WHAT THE TASK REQUIRES: Where a line of the data holds the word "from", copy that line.

THE DATA:
•••••

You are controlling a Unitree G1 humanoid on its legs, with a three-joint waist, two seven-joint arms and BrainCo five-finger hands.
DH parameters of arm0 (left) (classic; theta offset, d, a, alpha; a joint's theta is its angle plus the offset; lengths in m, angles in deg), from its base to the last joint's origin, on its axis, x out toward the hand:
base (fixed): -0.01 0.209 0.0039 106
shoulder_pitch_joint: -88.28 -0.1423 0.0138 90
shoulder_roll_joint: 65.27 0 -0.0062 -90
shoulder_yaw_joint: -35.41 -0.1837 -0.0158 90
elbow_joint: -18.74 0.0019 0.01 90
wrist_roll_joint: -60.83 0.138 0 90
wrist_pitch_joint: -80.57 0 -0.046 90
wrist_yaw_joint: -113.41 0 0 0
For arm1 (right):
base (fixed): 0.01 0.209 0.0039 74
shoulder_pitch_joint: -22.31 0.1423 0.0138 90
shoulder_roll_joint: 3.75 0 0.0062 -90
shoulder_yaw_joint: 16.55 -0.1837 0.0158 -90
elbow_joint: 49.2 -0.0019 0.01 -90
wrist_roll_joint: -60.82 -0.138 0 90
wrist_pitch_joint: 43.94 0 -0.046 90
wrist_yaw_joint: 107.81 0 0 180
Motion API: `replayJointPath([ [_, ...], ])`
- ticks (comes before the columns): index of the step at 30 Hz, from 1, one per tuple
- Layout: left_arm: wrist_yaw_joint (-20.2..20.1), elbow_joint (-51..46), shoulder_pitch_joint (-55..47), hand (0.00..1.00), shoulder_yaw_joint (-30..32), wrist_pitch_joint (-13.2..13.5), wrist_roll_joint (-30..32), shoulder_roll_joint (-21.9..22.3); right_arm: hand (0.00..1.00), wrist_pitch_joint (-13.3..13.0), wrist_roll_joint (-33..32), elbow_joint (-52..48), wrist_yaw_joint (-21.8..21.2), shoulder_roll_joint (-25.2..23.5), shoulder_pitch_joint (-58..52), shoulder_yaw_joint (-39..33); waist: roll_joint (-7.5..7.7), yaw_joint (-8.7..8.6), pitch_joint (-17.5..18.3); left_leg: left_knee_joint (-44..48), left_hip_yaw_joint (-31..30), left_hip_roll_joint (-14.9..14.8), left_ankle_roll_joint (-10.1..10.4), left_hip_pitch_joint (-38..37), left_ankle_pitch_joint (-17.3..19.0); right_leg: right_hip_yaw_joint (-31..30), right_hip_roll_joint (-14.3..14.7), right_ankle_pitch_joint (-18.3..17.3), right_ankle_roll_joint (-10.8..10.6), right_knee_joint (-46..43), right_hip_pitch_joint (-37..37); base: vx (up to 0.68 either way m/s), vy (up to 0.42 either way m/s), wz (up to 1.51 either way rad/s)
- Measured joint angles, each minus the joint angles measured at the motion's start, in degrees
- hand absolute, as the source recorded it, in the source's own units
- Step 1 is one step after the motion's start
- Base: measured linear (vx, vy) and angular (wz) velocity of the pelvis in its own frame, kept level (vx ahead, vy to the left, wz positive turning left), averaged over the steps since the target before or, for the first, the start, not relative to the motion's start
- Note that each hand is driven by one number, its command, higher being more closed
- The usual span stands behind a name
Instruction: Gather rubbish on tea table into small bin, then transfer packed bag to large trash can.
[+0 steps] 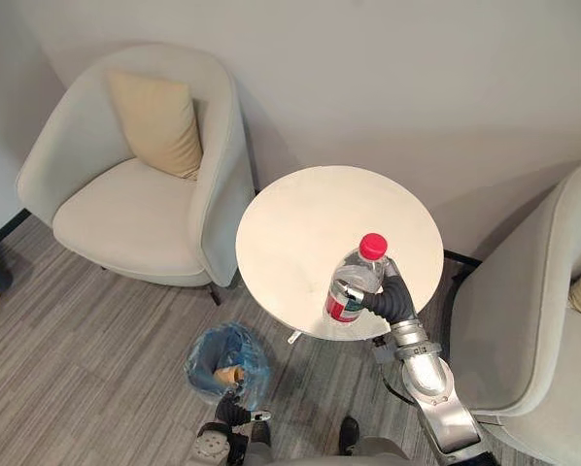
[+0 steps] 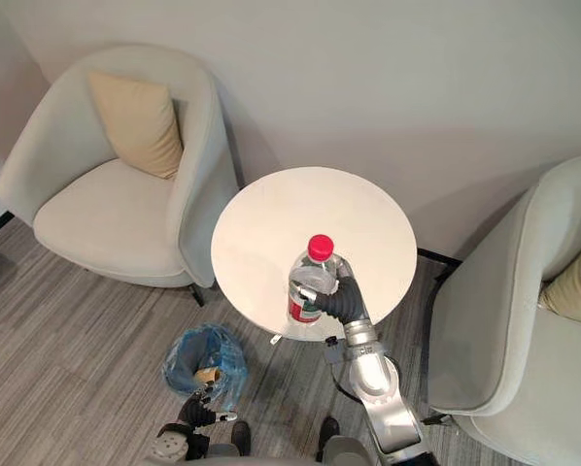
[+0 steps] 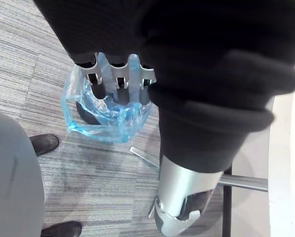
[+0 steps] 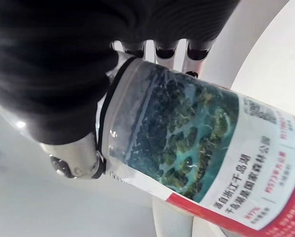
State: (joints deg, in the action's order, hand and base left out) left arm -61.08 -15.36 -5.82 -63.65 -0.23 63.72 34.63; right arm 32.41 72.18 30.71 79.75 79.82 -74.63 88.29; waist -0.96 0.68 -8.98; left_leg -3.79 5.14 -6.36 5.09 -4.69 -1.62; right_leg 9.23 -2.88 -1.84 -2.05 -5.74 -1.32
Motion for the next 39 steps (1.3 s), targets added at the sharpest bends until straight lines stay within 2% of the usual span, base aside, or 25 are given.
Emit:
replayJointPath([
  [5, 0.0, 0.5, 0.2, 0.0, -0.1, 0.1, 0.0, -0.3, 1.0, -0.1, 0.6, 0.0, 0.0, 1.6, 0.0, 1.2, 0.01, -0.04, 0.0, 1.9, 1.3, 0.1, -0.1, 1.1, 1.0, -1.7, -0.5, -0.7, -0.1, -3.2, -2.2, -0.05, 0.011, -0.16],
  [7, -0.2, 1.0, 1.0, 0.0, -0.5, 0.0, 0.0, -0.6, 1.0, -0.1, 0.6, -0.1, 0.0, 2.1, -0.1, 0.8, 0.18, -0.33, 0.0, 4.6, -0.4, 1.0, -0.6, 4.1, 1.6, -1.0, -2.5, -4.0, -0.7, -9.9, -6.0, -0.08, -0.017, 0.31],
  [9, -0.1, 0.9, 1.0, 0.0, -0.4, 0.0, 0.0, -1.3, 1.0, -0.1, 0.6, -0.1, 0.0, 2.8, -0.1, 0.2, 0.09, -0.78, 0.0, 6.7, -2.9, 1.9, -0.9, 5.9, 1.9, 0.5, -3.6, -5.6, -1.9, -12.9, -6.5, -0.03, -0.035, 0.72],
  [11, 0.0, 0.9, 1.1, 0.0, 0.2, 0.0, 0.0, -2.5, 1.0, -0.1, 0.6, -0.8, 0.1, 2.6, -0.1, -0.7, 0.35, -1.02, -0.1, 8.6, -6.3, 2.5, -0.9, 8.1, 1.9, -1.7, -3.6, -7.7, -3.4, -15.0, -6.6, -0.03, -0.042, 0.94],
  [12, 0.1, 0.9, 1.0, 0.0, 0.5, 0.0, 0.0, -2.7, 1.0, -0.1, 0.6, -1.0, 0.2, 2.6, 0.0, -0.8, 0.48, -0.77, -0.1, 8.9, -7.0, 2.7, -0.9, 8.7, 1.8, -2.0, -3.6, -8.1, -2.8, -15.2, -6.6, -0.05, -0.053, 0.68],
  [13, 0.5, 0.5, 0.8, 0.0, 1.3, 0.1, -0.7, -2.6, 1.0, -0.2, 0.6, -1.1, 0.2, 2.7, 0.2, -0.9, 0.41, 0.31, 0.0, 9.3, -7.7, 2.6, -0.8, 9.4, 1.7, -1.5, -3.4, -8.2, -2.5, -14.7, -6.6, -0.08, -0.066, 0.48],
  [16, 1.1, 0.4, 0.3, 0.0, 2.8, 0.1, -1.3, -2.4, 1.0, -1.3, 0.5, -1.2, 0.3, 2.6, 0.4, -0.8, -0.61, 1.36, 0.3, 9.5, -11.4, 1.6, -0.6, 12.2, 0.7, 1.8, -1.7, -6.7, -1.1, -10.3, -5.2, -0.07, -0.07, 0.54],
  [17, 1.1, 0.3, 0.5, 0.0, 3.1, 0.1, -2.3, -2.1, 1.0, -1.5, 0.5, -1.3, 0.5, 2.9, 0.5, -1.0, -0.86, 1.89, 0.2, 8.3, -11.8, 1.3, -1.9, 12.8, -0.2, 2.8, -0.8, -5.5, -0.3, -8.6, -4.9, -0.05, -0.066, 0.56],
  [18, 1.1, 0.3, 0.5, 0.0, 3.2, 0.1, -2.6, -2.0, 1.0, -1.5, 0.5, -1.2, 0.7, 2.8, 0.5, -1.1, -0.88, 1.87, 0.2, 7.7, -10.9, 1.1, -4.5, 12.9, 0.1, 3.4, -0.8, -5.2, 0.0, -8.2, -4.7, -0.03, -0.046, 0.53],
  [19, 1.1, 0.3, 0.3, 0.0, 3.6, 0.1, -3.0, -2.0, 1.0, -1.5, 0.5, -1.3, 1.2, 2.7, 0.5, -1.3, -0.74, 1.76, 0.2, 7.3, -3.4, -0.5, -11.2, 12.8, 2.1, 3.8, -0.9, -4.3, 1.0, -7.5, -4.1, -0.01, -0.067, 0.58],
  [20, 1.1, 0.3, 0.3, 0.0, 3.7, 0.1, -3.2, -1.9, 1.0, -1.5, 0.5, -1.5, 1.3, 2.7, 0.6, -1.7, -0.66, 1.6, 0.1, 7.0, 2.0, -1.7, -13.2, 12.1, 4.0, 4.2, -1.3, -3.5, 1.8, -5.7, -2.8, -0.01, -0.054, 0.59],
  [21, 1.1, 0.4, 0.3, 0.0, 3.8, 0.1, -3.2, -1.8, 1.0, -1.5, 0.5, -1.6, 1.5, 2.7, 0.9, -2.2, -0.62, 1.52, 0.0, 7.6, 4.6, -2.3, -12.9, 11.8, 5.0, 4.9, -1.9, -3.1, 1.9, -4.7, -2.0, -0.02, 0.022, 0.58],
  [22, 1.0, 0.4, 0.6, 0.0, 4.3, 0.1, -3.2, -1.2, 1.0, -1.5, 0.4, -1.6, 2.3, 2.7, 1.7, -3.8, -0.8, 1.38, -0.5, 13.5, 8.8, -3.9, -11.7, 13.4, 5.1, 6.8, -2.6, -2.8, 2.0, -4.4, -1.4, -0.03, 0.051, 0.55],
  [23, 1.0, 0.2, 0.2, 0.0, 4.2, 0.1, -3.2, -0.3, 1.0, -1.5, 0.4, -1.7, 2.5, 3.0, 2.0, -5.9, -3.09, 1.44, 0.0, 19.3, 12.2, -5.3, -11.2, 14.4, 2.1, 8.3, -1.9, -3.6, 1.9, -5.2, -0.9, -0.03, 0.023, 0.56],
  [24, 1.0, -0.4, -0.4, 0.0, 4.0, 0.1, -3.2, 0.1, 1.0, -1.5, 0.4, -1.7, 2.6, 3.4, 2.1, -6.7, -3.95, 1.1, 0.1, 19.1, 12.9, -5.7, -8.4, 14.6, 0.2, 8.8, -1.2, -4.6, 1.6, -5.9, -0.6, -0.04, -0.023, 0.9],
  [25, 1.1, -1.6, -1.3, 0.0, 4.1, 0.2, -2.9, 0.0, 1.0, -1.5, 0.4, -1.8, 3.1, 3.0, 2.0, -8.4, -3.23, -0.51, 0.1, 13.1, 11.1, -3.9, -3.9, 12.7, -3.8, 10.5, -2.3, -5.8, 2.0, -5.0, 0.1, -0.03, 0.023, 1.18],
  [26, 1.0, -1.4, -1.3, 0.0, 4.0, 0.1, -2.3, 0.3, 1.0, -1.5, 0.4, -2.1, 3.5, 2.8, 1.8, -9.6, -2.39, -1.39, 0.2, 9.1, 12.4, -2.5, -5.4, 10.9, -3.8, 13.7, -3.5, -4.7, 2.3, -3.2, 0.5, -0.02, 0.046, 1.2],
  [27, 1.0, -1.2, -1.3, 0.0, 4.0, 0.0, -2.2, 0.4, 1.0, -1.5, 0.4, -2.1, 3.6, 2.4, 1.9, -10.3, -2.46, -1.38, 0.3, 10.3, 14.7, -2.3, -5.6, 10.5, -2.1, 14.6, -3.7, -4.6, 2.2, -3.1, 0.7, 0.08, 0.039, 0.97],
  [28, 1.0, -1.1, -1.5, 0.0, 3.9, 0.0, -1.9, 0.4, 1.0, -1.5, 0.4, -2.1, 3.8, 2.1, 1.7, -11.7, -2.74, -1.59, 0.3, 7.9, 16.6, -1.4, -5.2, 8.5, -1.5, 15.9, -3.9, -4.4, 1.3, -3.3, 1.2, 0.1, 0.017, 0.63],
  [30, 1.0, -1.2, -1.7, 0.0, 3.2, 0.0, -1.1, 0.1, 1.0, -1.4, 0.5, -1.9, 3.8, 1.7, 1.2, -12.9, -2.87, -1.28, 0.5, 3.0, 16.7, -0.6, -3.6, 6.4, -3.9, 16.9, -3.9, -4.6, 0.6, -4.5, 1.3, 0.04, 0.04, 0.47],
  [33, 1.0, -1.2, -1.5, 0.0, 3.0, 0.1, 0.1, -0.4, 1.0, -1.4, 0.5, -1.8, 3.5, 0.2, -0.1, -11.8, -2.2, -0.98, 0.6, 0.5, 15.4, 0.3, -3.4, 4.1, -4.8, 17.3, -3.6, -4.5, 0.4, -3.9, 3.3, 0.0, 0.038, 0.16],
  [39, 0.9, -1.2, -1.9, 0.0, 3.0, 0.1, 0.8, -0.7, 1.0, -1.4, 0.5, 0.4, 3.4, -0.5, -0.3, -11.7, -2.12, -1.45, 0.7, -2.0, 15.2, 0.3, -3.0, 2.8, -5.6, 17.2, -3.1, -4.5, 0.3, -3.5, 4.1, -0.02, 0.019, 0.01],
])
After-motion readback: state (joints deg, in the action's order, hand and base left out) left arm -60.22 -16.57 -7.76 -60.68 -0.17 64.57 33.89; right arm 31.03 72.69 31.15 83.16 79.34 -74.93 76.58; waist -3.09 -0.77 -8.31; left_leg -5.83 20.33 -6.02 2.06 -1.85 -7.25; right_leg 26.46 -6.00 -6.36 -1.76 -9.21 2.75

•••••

OUTPUT BELOW:
DH parameters of arm0 (left) (classic; theta offset, d, a, alpha; a joint's theta is its angle plus the offset; lengths in m, angles in deg), from its base to the last joint's origin, on its axis, x out toward the hand:
- ticks (comes before the columns): index of the step at 30 Hz, from 1, one per tuple

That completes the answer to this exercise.